- _Problem details_: From the data below, copy exactly the lines that lie between the one holding "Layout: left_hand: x" and the one holding "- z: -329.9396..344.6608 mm", including both, and nothing more.

- _The input_:
Start of Block

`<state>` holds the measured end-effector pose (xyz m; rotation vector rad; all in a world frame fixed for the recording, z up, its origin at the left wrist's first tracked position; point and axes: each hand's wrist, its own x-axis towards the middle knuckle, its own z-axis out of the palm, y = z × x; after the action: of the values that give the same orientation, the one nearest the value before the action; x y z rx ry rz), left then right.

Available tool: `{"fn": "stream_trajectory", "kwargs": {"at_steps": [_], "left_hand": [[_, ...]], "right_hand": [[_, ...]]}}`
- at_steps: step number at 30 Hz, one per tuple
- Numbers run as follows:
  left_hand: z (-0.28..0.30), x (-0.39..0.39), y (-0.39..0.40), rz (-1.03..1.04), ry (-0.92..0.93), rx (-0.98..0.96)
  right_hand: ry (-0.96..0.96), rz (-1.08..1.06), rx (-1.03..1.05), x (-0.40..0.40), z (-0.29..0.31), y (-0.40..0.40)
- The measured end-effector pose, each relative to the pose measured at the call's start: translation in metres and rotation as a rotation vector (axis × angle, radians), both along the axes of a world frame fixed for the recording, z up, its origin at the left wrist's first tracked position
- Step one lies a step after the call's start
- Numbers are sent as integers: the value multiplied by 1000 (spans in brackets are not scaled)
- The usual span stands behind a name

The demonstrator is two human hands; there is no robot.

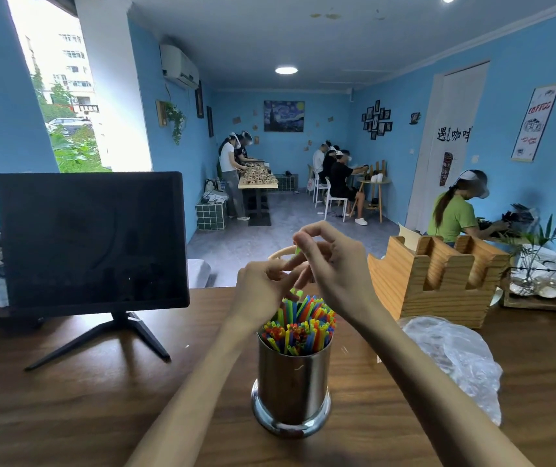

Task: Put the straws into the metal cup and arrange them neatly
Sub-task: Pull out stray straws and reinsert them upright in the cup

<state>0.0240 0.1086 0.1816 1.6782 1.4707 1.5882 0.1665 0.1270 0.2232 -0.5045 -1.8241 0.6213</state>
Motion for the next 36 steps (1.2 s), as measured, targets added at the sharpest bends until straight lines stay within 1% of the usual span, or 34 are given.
{"fn": "stream_trajectory", "kwargs": {"at_steps": [2, 4, 7, 8, 11, 12, 14, 17, 19, 21, 25, 28, 29, 31, 32, 34, 36], "left_hand": [[3, -3, -1, -90, -174, -53], [9, -8, -1, -128, -304, -80], [15, -14, -1, -43, -441, -70], [17, -15, 0, -9, -456, -51], [18, -15, 3, 53, -376, 50], [18, -13, 4, 54, -352, 78], [19, -12, 7, 35, -287, 114], [17, -9, 8, 20, -49, 123], [12, -6, 7, 45, 117, 126], [10, -4, 7, 71, 198, 145], [6, -10, 7, 17, 218, 110], [-4, -14, 7, 47, 258, 54], [-9, -16, 8, 61, 251, 33], [-21, -22, 11, 58, 267, -50], [-26, -25, 13, 52, 318, -103], [-33, -30, 15, 54, 412, -180], [-33, -32, 15, 47, 349, -173]], "right_hand": [[2, 91, -109, 5, 3, -7], [-26, 158, -196, 10, 3, -10], [-88, 237, -276, 13, -5, -9], [-130, 239, -284, 13, -10, -6], [-359, 169, -296, 14, -23, 9], [-431, 120, -271, 13, -28, 15], [-514, 34, -205, 11, -36, 25], [-631, -78, -128, 10, -45, 35], [-719, -120, -125, 10, -47, 39], [-767, -124, -155, 9, -47, 40], [-745, -85, -214, 11, -47, 44], [-588, -3, -370, 19, -45, 54], [-509, -16, -410, 20, -46, 58], [-379, -111, -447, 24, -47, 63], [-360, -164, -448, 25, -47, 64], [-361, -202, -434, 26, -48, 65], [-374, -194, -431, 26, -50, 66]]}}
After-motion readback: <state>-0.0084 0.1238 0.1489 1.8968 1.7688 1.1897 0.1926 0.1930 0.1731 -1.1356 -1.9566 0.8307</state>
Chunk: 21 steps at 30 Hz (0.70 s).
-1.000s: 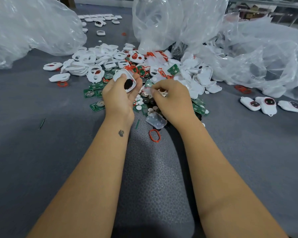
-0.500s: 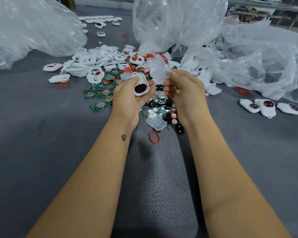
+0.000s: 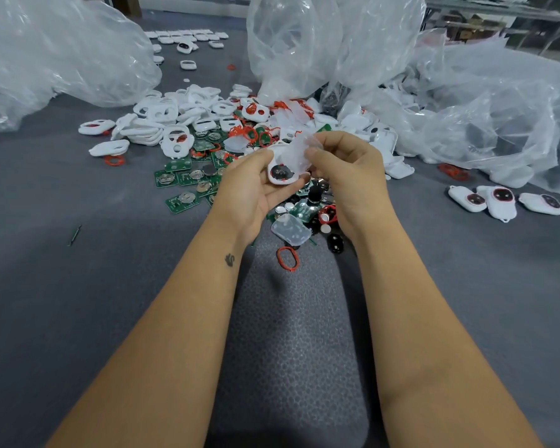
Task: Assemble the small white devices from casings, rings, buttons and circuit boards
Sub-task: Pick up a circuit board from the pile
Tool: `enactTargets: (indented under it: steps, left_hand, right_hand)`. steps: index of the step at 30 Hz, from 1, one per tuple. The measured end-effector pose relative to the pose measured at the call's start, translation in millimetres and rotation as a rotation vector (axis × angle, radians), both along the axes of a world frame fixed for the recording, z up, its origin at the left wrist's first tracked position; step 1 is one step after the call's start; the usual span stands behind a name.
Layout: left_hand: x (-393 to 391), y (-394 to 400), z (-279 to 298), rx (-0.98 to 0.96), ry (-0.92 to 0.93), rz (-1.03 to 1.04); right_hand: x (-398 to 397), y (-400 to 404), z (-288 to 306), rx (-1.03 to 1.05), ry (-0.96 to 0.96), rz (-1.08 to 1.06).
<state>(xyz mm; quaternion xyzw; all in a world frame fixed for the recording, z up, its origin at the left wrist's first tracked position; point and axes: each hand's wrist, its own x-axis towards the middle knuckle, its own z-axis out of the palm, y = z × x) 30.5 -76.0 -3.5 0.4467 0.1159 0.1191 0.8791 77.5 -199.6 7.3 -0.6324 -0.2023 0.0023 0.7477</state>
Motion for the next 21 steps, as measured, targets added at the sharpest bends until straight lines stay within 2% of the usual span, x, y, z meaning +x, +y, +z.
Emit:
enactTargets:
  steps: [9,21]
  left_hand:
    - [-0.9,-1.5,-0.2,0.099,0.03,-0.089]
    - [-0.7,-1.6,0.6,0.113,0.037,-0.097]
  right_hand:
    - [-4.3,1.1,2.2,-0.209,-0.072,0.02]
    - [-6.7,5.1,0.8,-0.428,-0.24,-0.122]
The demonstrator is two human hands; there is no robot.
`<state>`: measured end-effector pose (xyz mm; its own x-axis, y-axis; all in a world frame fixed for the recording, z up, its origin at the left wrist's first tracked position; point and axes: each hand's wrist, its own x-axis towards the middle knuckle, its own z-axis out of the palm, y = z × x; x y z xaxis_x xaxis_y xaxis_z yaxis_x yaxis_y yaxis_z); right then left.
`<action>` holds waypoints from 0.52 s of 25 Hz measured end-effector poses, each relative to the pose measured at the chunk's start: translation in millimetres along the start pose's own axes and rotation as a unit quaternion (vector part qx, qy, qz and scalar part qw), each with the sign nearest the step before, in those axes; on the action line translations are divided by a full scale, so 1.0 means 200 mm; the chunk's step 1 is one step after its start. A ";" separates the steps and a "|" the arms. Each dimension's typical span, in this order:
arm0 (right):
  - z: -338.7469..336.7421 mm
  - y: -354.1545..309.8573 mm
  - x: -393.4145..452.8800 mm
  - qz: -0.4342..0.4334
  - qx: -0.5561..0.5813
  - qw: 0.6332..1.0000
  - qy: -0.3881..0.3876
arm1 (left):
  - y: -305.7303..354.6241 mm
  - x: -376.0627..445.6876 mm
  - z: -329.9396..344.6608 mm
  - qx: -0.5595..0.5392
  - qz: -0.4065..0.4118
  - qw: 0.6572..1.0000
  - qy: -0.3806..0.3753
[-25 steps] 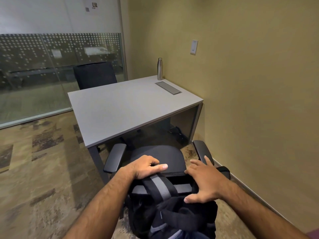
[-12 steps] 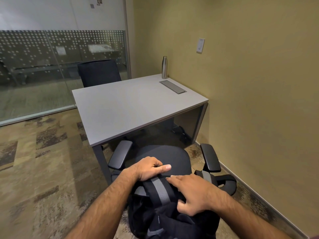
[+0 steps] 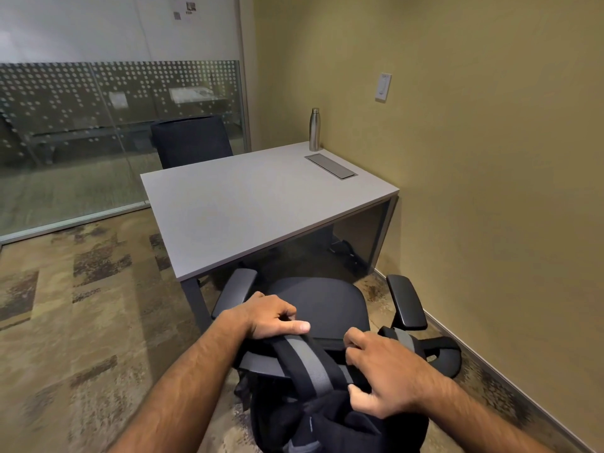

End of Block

- _Written reply_:
Layout: left_hand: x (-393 to 391), y (-394 to 400), z (-279 to 298), rx (-0.98 to 0.96), ry (-0.92 to 0.93), rz (-1.03 to 1.04); right_hand: x (-398 to 397), y (-400 to 404), z (-288 to 306), rx (-1.03 to 1.05), ry (-0.96 to 0.96), rz (-1.08 to 1.06).
<state>(xyz mm; quaternion xyzw; all in a world frame fixed for the recording, z up, its origin at the left wrist's first tracked position; point and axes: each hand's wrist, its own x-axis towards the middle knuckle, its own z-axis out of the palm, y = z × x) 30.5 -76.0 -3.5 0.4467 0.1159 0.1191 0.8791 77.5 -199.6 7.3 -0.6324 -0.2023 0.0023 0.7477</state>
Motion for the next 21 steps, as measured, targets added at the sharpest bends until straight lines stay within 2% of the usual span, x, y, z meaning +x, +y, +z.
Emit:
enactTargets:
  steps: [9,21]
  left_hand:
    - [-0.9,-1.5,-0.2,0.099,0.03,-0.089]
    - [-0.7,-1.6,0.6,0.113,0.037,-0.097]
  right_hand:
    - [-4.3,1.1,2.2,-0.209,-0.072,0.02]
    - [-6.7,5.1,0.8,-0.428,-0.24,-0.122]
The demonstrator is two human hands; there is no robot.
`<state>`: measured end-effector pose (xyz mm; its own x-axis, y-axis; all in a world frame fixed for the recording, z up, its origin at the left wrist's first tracked position; point and axes: each hand's wrist, its own x-axis towards the middle knuckle, its own z-axis out of the palm, y = z × x; x y z xaxis_x xaxis_y xaxis_z yaxis_x yaxis_y yaxis_z); right then left.
`<action>` holds waypoints from 0.52 s of 25 Hz measured end-effector poses, each relative to the pose measured at the chunk's start: translation in millimetres along the start pose's own axes and rotation as a unit quaternion (vector part qx, qy, qz and scalar part qw), each with the sign nearest the step before, in those axes; on the action line translations are divided by a full scale, so 1.0 means 200 mm; the chunk's step 1 is one step after its start. A ";" separates the steps and a "|" the arms. Each dimension's typical span, in this order:
arm0 (right):
  - z: -338.7469..336.7421 mm
  - y: -354.1545..309.8573 mm
  - x: -393.4145..452.8800 mm
  - qz: -0.4342..0.4334
  - qx: -0.5561..0.5813
  - qw: 0.6332..1.0000
  - qy: -0.3881..0.3876
arm1 (left):
  - y: -305.7303..354.6241 mm
  - x: -376.0627..445.6876 mm
  - z: -329.9396..344.6608 mm

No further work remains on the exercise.